Student Cubesats Released from Space Station

Is this a cool photo or what? Shown are three student-built Cubesats being deployed from the end of the International Space Station's (ISS) robotic arm. The shape of the launch mechanism reminds me of a 3-pin, single row Molex or Amp (like used on you PC's hard drive) power connector. "The CubeSat Project is an international collaboration of over 40 universities, high schools, and private firms developing picosatellites containing scientific, private, and government payloads. A CubeSat is a 10 cm cube with a mass of up to 1.33 kg. Developers benefit from the sharing of information within the community. Resources are available by communicating directly with other developers and attending CubeSat workshops."

From the NASA website:

NASA Helps Launch Student-Built Satellites as Part of CubeSat Launch Initiative

NASA is beginning to receive confirmation 11 small Cubesat research satellites, including the first developed by high school students, that were launched into space Tuesday night from the Virginia coast are operating as planned.

The Cubesats were included as auxiliary payloads aboard a U.S. Air Force Minotaur 1 rocket that lifted off from the Mid-Atlantic Regional Spaceport at NASA's Wallops Flight Facility at 8:15 p.m.
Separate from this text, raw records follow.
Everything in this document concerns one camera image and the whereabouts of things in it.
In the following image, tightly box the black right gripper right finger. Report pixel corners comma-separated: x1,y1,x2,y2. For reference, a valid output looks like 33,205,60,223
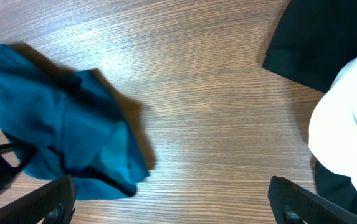
268,176,357,224

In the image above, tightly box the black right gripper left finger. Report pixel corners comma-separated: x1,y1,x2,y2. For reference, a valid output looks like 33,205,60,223
0,175,76,224

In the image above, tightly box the dark blue shirt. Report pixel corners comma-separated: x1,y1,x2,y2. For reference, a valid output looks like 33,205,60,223
0,44,149,200

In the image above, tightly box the white shirt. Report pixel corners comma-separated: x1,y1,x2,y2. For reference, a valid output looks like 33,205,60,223
308,57,357,190

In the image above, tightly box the black garment at right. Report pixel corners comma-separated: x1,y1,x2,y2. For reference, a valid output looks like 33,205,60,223
262,0,357,92

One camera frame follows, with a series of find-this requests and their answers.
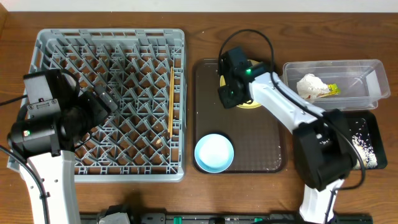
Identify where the grey plastic dishwasher rack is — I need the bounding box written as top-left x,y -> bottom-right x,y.
29,29 -> 187,183

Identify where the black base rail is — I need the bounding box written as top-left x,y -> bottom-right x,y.
79,212 -> 374,224

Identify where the dark brown serving tray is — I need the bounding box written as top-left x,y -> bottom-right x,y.
193,59 -> 286,174

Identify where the white tissue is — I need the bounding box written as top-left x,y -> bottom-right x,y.
296,73 -> 330,99

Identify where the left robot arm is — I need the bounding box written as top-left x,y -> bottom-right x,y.
9,86 -> 118,223

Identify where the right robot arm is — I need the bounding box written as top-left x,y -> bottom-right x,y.
218,60 -> 358,223

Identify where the spilled rice pile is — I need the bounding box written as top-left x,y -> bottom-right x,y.
349,118 -> 377,169

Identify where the light blue bowl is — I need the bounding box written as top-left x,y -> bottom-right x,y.
194,133 -> 234,174

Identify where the yellow round plate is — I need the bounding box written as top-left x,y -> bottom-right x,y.
220,76 -> 261,109

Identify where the yellow green snack wrapper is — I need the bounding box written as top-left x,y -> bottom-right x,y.
317,83 -> 341,98

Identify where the clear plastic bin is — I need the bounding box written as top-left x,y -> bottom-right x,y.
282,59 -> 391,111

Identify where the black rectangular tray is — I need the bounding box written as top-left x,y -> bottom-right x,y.
345,111 -> 388,169

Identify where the wooden chopstick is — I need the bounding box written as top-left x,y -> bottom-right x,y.
168,67 -> 174,138
169,67 -> 174,139

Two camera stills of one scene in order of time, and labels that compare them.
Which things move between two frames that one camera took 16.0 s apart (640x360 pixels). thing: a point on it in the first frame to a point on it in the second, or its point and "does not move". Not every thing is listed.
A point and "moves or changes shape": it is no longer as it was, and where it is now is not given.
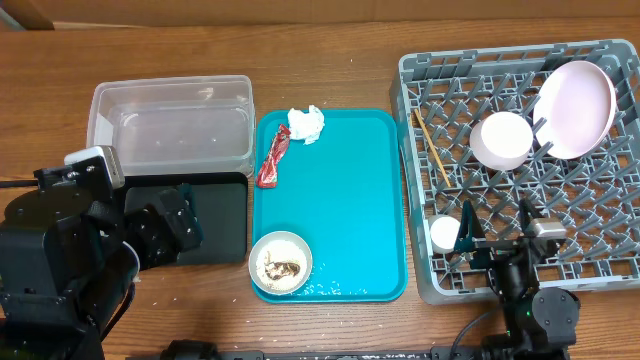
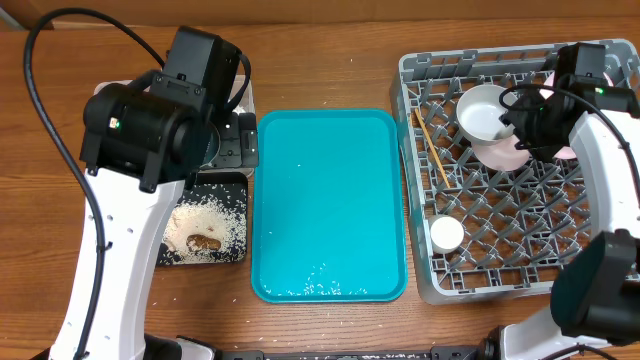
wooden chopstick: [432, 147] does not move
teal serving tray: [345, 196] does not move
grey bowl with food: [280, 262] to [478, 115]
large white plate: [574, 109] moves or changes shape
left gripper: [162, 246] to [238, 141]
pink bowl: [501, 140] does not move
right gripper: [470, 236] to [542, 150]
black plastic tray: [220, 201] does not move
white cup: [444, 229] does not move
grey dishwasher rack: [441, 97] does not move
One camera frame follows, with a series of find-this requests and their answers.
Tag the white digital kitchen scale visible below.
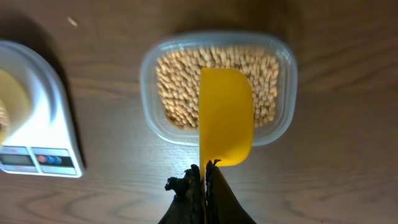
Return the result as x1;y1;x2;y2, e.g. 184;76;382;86
1;40;84;178

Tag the yellow plastic measuring scoop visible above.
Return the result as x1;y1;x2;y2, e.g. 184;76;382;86
199;68;254;179

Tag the clear plastic container of soybeans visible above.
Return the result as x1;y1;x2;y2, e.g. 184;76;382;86
140;31;298;146

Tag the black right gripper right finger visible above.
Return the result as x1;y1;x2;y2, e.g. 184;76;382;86
205;159;256;224

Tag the pale yellow bowl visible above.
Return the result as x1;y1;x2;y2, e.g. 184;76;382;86
0;68;32;147

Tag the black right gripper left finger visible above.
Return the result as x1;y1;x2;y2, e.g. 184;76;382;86
159;164;205;224

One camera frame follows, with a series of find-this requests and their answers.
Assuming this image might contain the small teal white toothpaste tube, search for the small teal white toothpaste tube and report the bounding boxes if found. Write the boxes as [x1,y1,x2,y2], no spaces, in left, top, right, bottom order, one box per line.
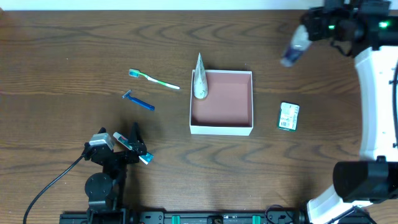
[113,132,154,165]

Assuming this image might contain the clear bottle dark blue cap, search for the clear bottle dark blue cap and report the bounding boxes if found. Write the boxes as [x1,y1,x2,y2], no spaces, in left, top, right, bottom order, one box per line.
[280,25,312,67]

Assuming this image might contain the white squeeze tube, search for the white squeeze tube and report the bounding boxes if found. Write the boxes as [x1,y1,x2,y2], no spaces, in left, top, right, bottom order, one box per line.
[193,53,208,100]

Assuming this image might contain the green white soap box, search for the green white soap box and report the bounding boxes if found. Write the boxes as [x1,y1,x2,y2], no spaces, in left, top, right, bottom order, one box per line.
[277,102,300,132]

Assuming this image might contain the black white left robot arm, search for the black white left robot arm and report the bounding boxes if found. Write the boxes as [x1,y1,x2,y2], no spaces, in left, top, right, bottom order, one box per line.
[82,123,147,213]

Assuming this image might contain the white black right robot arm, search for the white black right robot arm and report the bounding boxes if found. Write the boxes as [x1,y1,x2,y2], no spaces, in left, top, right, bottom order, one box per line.
[295,1,397,223]

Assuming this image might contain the blue disposable razor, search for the blue disposable razor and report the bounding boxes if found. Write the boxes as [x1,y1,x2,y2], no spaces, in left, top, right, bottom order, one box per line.
[122,90,155,111]

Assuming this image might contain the green white toothbrush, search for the green white toothbrush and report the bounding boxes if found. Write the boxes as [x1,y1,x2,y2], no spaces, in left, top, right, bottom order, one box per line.
[129,68,180,90]

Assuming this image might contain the white cardboard box pink interior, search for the white cardboard box pink interior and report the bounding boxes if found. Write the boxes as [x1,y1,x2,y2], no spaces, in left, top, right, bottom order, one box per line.
[189,70,254,136]

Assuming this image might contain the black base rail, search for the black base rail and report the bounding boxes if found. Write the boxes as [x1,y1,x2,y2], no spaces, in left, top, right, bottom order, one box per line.
[59,208,309,224]

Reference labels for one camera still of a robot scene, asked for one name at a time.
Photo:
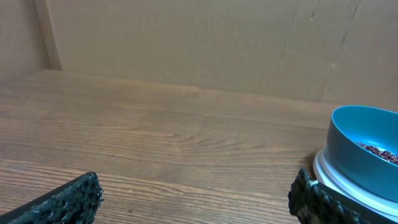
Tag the white digital kitchen scale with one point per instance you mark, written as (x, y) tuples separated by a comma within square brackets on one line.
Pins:
[(332, 178)]

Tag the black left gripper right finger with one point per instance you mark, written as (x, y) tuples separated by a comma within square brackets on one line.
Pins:
[(314, 203)]

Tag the red beans in bowl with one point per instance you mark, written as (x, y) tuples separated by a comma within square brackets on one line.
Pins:
[(385, 154)]

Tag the teal blue bowl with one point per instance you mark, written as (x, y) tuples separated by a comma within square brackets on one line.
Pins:
[(351, 127)]

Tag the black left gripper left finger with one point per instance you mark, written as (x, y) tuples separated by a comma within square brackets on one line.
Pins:
[(74, 202)]

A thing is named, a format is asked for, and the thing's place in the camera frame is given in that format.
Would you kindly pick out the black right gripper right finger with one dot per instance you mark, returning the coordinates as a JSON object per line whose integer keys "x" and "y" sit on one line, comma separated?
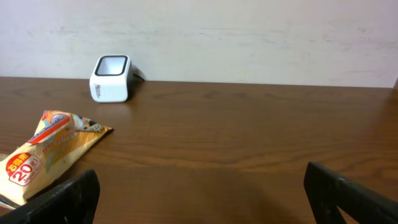
{"x": 329, "y": 192}

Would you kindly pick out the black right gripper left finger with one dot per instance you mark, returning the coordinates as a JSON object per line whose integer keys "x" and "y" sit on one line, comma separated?
{"x": 73, "y": 201}

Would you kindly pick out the yellow snack bag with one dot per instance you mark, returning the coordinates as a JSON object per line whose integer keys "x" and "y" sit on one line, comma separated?
{"x": 60, "y": 139}

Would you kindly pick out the white barcode scanner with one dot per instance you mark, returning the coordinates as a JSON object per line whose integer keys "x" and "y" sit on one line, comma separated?
{"x": 111, "y": 78}

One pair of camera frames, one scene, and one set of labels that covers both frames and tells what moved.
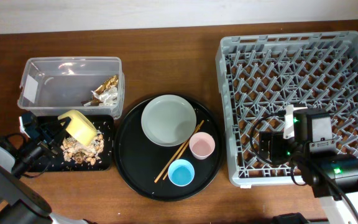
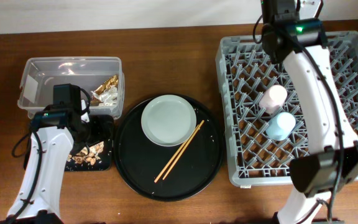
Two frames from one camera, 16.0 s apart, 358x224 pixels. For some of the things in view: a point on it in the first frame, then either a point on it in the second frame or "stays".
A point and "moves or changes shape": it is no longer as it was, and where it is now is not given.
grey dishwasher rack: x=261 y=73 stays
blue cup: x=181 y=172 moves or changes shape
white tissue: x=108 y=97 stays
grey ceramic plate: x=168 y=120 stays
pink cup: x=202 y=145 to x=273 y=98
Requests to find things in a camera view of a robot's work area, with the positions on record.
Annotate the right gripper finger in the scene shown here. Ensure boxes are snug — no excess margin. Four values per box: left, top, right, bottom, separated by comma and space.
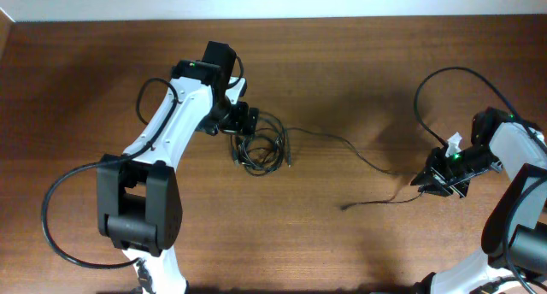
426, 184, 453, 197
410, 166, 433, 186

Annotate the thin black usb cable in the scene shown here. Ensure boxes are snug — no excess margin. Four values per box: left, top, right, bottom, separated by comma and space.
285, 126, 426, 212

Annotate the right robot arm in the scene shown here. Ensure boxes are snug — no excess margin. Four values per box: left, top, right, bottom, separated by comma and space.
411, 108, 546, 293

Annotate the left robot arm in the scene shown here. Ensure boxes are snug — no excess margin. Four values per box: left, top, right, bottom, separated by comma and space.
97, 41, 258, 293

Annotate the right camera black cable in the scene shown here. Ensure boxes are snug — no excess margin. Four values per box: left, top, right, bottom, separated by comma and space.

EST. The Cubesats, NASA's fourth Educational Launch of Nanosatellite (ELaNa) mission, deployed from their protective cases into Earth's orbit about 20 minutes after liftoff.

As the miniature satellites come online, the teams responsible for them are beginning to receive signals. Although it could take several more days for full confirmation, all of the Cubesats appear to be doing well in their new home in low-Earth orbit. The teams are responsible for confirming activation and normal operations of the Cubesats.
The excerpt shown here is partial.